Cada vez mais as pesquisas sugerem incluir a atividade física como possibilidade, estratégia ou práticas de combater o comportamento sedentário em ambientes onde se espera que os indivíduos fiquem sentados a maior parte do tempo, como mostra o estudo de Pilcher et al. (2017). Na pesquisa, estudantes universitários foram submetidos a um protocolo em cicloergômetro enquanto estudavam, e os resultados indicaram que estações de trabalho de atividade física podem ser implementadas para incentivar a atividade física leve, sem afetar negativamente o desempenho acadêmico, proporcionando benefícios de saúde e bem-estar a longo prazo. Assim, o ajuste atual para aulas remotas parece dificultar e aumentar o tempo em comportamento sedentário, sendo necessário então que os professores de Educação Física desenvolvam aulas práticas individuais que possam ser realizadas no espaço domiciliar dos estudantes, bem como que o sistema educacional desenvolva iniciativas para a quebra do comportamento sedentário durante as aulas remotas, beneficiando a saúde física e mental.
Como limitação da pesquisa, podemos mencionar o número amostral pequeno em relação à população de estudantes do curso de Educação Física que formam o corpo acadêmico da instituição do estudo, entretanto a análise e identificação dos principais problemas envolvidos ao ensino-aprendizagem na graduação em Educação Física durante a primeira implementação do ensino-remoto em face à pandemia da COVID-19 que puderam ser discutidos no estudo são de grande valia para verificar necessidades e propor soluções para os problemas educacionais debatidos.
Considerações finais
Conclui-se que, para os estudantes de Educação Física investigados, as principais dificuldades do ensino remoto e uso de tecnologias durante a pandemia da COVID-19 no ensino-remoto são as metodologias de avaliação insatisfatórias, problemas com o acesso à internet e recursos tecnológicos, algumas dificuldades de aprendizagem e prejuízos na qualidade do ensino, e por fim a ausência de aulas práticas e o aumento do comportamento sedentário.
Trazemos como direcionamentos que o ensino de Educação Física durante o ensino remoto seja planejado de forma a amenizar tais problemas identificados. Recomenda-se a formação continuada de professores sobre o uso de tecnologias na Educação Física e o trabalho com metodologias ativas retratando temas do cotidiano para facilitar a aprendizagem dos alunos e aproximá-los da discussão crítica do conhecimento, fazendo uso de sites digitais e aplicativos dinâmicos, a exemplo, evitando atividades individuais em excesso e a manutenção da perspectiva tradicional de ensino-aprendizagem.
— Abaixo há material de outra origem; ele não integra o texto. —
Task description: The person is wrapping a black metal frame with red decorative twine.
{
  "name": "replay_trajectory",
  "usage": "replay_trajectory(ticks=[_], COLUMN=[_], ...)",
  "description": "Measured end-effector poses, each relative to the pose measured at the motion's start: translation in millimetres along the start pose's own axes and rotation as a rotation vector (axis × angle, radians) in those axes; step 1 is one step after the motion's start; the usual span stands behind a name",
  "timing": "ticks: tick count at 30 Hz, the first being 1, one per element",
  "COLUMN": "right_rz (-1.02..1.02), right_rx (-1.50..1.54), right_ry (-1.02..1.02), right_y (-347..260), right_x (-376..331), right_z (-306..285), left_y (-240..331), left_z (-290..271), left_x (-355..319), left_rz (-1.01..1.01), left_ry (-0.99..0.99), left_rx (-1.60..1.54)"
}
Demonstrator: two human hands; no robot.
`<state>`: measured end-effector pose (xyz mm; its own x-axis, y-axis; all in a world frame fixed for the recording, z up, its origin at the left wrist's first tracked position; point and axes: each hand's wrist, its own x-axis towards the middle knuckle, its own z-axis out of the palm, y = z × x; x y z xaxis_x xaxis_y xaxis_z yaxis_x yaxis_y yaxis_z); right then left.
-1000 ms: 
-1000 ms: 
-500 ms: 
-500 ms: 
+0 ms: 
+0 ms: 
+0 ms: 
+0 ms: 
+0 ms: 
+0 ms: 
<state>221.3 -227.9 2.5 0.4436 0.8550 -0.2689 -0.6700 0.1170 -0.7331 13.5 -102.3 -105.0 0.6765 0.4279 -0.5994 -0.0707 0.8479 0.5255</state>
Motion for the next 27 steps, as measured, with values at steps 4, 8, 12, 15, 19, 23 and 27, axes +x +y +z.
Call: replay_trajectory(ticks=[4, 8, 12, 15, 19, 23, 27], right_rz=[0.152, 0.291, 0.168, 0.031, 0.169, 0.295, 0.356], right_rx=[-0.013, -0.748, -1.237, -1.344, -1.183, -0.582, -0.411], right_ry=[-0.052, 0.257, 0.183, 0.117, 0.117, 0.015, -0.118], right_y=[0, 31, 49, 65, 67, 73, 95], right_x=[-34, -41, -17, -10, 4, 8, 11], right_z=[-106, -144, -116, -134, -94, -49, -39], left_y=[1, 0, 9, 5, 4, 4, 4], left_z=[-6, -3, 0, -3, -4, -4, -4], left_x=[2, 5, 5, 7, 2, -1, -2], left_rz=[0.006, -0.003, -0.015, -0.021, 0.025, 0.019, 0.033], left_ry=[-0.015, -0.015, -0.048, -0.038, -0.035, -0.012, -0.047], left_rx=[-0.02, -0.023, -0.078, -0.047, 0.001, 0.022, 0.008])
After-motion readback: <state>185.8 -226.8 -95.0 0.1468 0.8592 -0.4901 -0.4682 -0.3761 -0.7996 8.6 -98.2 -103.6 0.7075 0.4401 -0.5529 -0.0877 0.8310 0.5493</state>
Também foi vista a necessidade de elaboração e consolidação de propostas para acessibilidade de tecnologias e acesso à internet para os estudantes, visto a discrepância social existente no ensino superior brasileiro, para evitar a exclusão e a desistência de estudantes carentes.
Para melhores condições de ensino e aprendizagem na área da Educação Física durante o período de isolamento social, sugerimos que os professores incluam em seus planos de ensino atividades de exercícios em casa e até mesmo o planejamento de atividades para serem feitas durante pausas entre as aulas, diminuindo o tempo em comportamento sedentário dos estudantes. Como principal saída para atenuar os dados na formação dos estudantes em Educação Física em relação ao ensino e aprendizagem sobre movimento e prática corporal, enaltecemos a possibilidade de as instituições aderirem ao ensino híbrido no cenário pandêmico e pôs-pandêmico ao passo que as condições sanitárias estiverem mais controladas. Tal medida facilitará a promoção do conhecimento e a interação entre professores e estudantes, bem como entre os próprios estudantes em si, e provavelmente também reduzirá os sintomas psicológicos negativos em decorrência do isolamento social na comunidade acadêmica.